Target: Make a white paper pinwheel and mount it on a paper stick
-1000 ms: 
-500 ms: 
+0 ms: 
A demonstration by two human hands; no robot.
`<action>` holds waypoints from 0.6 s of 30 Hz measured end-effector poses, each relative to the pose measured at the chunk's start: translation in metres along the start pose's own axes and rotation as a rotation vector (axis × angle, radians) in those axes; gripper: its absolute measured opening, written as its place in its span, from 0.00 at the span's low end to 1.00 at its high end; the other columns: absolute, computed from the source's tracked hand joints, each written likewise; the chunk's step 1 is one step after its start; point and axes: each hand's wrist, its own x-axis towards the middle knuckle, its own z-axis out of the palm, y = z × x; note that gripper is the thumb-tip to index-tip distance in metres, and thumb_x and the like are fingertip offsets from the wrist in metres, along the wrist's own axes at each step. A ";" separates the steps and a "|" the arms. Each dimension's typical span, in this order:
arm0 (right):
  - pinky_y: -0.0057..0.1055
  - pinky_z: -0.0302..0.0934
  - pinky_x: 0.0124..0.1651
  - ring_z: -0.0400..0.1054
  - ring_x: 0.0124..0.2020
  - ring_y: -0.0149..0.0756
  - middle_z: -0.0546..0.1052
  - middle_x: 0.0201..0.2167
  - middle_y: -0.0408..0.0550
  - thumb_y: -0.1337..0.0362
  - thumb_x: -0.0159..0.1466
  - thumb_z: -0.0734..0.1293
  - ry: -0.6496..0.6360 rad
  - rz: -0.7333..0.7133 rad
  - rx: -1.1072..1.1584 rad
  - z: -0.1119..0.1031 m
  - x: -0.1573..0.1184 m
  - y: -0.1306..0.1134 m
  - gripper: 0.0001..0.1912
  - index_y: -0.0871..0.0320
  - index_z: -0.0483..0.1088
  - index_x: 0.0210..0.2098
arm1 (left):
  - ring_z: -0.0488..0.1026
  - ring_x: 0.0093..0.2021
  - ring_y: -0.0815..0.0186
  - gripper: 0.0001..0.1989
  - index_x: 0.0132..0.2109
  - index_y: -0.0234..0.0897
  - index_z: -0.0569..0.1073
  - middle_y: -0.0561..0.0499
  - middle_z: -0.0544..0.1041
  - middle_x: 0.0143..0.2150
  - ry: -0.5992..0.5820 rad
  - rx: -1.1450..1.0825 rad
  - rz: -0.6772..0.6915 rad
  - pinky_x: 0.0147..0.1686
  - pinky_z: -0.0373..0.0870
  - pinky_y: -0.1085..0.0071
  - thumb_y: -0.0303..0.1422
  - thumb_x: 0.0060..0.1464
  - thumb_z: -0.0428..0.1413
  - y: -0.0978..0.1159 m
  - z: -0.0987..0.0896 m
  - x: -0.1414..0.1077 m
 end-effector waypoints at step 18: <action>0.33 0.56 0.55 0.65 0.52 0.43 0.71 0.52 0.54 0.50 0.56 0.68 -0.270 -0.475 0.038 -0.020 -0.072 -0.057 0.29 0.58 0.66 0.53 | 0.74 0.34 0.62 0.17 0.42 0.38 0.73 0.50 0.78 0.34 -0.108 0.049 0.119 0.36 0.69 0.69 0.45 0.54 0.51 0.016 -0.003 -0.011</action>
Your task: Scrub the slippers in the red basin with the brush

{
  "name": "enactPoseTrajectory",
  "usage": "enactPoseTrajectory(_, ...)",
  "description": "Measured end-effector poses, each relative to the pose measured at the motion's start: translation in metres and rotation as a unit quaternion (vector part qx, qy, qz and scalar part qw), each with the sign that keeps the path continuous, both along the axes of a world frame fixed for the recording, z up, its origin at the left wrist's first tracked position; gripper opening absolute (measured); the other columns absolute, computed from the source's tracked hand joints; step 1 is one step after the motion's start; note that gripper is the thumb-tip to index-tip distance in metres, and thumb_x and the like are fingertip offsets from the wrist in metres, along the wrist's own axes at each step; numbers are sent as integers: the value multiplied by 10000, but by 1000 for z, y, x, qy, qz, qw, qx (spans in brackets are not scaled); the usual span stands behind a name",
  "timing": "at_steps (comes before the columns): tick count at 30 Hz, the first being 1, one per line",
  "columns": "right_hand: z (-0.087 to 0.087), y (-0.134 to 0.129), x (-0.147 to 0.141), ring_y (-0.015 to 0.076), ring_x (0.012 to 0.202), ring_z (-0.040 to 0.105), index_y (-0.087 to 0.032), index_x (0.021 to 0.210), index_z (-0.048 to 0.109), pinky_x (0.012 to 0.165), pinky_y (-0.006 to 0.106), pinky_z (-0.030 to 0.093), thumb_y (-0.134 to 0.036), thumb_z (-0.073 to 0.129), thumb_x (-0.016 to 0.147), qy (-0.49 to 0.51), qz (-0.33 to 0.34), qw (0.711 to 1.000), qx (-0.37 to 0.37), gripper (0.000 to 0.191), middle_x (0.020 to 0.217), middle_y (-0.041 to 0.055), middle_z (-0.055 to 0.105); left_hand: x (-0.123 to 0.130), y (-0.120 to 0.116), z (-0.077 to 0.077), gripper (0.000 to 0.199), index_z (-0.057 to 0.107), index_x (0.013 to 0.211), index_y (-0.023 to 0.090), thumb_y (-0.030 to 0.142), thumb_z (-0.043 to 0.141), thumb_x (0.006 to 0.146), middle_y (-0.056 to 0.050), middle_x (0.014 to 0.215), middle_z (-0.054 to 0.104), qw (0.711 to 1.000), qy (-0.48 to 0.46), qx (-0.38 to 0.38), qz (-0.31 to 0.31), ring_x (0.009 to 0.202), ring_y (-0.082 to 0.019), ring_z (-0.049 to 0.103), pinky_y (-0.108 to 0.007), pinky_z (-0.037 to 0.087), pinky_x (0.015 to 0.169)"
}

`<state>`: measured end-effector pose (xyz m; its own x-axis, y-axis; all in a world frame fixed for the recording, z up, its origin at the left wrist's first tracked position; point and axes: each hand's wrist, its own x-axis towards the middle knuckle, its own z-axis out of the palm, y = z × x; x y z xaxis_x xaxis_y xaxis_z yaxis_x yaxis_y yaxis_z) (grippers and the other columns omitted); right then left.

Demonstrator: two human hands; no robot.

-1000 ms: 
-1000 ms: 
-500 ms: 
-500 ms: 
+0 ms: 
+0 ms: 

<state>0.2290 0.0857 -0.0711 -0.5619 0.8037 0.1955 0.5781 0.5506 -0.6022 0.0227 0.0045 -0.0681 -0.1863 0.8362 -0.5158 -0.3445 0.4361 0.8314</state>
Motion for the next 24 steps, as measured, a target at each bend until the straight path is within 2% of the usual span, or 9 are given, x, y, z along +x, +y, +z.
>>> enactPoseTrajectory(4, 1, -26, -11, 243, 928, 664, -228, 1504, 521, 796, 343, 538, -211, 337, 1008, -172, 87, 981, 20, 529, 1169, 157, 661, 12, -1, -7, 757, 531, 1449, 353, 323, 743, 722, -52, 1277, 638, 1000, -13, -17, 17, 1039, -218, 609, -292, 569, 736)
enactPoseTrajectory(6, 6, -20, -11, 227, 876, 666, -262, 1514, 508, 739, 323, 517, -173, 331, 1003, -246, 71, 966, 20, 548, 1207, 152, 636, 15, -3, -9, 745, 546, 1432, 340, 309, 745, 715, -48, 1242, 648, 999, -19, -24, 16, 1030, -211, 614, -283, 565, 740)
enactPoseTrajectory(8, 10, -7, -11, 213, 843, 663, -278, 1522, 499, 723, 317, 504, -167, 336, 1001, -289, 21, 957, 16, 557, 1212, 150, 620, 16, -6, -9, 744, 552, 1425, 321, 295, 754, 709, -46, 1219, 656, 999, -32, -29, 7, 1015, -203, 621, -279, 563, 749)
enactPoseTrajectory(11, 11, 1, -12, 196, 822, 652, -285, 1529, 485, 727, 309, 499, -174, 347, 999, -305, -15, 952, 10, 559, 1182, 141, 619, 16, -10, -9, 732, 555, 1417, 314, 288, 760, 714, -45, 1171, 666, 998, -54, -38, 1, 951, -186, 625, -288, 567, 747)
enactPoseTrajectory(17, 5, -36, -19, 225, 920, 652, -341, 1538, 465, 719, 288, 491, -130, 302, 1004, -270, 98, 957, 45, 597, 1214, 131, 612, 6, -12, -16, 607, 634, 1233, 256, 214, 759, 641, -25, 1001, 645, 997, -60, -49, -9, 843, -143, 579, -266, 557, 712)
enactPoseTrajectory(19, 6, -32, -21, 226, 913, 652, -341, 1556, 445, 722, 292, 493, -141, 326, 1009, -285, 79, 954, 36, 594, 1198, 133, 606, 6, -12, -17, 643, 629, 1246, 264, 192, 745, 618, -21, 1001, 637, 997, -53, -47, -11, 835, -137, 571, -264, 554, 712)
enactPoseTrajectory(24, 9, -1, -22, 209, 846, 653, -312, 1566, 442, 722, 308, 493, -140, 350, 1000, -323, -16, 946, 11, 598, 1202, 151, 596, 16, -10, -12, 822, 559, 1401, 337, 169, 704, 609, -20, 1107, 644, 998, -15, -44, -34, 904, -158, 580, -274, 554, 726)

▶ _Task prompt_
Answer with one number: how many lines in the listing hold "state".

▶ _Response below_
2